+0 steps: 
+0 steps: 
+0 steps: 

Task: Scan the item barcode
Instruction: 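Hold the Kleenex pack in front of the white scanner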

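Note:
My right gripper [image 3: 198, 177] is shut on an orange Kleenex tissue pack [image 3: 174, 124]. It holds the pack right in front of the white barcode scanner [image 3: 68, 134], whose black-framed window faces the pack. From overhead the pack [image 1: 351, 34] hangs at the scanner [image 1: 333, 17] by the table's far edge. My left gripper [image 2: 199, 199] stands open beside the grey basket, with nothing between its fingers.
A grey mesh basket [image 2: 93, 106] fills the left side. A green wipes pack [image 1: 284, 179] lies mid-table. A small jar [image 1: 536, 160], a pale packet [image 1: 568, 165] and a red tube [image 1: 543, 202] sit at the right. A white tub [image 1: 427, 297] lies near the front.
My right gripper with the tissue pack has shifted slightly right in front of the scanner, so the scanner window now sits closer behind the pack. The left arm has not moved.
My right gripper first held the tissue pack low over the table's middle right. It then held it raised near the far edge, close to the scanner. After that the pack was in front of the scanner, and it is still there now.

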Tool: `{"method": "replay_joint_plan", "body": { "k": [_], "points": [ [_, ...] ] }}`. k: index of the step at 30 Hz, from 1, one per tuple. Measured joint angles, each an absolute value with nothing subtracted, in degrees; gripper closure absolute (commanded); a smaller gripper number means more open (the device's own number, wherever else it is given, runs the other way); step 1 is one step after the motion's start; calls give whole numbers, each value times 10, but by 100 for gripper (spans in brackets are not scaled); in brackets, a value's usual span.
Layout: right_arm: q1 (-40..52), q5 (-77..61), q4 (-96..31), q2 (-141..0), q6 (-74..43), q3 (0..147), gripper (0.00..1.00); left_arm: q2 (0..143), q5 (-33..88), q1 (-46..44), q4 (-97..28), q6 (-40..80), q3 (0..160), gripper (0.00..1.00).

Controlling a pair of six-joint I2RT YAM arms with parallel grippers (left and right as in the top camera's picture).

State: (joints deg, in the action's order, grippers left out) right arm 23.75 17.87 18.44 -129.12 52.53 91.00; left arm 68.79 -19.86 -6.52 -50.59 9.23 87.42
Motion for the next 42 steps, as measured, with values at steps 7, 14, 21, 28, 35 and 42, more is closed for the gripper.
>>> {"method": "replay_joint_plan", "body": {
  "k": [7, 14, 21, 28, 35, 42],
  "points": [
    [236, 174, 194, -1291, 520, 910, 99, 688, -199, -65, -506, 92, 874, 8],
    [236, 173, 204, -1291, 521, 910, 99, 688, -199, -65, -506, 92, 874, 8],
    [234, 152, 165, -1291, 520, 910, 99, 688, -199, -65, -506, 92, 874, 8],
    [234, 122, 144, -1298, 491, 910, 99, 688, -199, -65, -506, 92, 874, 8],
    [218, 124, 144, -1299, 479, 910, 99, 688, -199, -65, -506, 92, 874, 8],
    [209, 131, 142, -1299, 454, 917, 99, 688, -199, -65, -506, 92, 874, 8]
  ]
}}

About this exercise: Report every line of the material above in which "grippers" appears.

Answer section:
Controlling a pair of six-joint I2RT YAM arms with parallel grippers (left and right as in the top camera's picture).
State: (joints deg, in the action's order, grippers left out) right arm 23.75 17.87 18.44 -129.12 52.53 91.00; left arm 68.79 -19.86 -6.52 -50.59 9.23 87.42

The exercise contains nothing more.